▶ [What you will do]:
Starting at the line containing "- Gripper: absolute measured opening" and ending at the line containing "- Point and", print every line of the material below exactly, both ends included, and stop there.

▶ [Dataset records]:
+++++
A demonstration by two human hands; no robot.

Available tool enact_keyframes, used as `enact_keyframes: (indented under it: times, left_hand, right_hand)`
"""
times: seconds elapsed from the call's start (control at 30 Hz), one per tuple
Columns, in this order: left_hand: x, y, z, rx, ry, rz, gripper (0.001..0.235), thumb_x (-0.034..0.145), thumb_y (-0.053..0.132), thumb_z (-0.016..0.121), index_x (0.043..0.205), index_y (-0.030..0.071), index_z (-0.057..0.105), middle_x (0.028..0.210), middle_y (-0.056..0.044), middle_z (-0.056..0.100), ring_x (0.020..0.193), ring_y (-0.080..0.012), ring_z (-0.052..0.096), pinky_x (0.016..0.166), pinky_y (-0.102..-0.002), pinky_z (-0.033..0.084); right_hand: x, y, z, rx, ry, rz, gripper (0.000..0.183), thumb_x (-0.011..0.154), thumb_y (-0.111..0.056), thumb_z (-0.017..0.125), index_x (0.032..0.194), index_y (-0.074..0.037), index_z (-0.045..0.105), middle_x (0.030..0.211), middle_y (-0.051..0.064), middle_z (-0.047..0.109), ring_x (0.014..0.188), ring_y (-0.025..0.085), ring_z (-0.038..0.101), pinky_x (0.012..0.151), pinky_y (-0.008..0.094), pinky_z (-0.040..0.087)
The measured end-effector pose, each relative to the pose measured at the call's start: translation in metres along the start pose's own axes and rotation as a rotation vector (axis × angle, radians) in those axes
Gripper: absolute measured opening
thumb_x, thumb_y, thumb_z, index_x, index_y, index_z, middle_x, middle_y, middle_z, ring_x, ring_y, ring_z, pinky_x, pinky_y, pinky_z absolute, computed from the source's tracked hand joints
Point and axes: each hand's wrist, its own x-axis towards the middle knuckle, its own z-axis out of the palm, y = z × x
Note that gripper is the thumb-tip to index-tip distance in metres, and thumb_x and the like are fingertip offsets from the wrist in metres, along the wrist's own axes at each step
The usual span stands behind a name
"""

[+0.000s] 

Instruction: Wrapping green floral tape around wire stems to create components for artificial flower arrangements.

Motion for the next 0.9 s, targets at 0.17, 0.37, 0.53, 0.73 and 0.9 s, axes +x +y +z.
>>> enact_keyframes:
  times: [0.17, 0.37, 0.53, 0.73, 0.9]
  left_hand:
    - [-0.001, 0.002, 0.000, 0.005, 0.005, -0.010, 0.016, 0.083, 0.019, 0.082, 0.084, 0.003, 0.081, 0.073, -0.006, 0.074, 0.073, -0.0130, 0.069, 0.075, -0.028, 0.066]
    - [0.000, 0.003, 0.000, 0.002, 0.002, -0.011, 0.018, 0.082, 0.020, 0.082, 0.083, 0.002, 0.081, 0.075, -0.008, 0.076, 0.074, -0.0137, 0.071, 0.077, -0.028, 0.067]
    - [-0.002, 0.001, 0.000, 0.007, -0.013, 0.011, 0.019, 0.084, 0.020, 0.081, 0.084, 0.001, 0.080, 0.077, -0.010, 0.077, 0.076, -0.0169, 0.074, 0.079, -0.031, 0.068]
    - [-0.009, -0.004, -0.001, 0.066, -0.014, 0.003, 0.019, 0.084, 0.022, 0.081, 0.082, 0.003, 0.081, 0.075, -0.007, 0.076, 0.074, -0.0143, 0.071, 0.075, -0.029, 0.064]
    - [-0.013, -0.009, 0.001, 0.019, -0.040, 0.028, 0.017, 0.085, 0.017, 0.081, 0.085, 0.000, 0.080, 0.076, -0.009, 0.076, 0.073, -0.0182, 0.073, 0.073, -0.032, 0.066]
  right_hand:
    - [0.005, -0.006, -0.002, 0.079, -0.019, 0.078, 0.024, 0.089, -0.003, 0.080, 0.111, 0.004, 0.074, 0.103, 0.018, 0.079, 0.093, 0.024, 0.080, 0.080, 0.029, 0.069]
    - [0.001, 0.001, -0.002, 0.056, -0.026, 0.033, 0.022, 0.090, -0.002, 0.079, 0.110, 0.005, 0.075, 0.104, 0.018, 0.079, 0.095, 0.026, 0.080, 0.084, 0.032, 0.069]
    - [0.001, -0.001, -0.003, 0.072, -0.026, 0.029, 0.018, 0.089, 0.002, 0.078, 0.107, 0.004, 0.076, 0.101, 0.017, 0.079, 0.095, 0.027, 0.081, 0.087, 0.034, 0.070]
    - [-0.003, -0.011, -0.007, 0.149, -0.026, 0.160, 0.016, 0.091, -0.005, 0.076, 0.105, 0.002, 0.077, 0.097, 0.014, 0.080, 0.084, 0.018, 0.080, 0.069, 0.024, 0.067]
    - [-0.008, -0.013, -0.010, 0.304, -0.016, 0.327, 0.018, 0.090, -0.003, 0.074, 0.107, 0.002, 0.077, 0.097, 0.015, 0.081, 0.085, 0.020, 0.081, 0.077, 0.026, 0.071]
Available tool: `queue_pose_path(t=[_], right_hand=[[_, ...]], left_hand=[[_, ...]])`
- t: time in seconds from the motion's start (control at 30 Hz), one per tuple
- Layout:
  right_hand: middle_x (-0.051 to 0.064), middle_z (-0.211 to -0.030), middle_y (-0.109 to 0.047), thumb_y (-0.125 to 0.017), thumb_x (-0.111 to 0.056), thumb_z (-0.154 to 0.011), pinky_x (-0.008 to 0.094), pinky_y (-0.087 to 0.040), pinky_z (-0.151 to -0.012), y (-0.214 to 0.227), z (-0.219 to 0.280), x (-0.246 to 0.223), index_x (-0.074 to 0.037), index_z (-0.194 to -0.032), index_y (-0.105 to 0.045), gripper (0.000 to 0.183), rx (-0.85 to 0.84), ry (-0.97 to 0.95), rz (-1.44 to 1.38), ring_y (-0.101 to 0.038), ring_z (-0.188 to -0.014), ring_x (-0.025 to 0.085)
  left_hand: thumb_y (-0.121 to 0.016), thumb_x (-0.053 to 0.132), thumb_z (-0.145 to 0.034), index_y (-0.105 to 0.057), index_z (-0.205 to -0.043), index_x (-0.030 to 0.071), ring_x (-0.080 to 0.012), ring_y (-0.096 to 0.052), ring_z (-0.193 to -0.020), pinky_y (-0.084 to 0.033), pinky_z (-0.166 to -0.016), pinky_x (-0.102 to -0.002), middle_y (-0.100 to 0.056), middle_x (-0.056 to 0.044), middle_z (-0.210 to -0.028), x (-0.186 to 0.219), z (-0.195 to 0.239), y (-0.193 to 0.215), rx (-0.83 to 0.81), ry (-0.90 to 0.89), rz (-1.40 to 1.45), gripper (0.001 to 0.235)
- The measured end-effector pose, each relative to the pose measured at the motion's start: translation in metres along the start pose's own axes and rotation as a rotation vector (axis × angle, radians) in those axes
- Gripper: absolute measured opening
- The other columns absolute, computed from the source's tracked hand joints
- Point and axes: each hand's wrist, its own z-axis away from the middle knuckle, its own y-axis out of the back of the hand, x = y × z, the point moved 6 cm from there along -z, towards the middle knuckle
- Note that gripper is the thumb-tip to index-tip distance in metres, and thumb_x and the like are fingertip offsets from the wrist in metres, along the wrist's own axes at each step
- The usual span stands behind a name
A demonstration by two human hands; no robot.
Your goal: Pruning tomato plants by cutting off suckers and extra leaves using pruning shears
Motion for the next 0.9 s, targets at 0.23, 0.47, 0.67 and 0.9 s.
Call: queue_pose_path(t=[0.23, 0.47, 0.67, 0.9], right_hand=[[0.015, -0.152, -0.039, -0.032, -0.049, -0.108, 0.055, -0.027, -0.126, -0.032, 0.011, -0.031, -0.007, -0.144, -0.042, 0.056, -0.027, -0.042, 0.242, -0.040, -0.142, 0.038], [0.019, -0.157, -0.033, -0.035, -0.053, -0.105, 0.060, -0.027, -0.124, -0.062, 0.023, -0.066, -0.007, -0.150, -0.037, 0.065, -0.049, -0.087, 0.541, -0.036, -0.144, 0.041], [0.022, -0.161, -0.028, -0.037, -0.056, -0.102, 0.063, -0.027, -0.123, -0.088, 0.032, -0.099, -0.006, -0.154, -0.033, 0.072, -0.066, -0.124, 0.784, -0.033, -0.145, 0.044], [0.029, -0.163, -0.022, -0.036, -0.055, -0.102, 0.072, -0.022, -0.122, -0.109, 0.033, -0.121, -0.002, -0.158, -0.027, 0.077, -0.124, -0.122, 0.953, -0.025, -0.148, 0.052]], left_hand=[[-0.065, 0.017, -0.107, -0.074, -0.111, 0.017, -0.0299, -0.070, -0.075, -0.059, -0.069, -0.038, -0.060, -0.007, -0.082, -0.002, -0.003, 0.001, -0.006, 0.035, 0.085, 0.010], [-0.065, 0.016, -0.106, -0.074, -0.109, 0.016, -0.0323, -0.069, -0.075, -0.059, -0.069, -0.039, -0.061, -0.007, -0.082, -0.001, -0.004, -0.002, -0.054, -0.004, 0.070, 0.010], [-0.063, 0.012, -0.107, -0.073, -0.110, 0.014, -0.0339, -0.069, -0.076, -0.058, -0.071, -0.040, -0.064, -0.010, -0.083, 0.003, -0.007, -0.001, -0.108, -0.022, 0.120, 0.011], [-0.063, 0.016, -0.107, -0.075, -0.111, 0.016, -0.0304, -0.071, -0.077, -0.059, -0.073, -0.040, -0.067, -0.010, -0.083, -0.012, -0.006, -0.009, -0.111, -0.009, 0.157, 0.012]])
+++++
▶ [Answer below]:
- Gripper: absolute measured opening
- The other columns absolute, computed from the source's tracked hand joints
- Point and axes: each hand's wrist, its own z-axis away from the middle knuckle, its own y-axis out of the back of the hand, x = y × z, the point moved 6 cm from there along -z, towards the middle knuckle

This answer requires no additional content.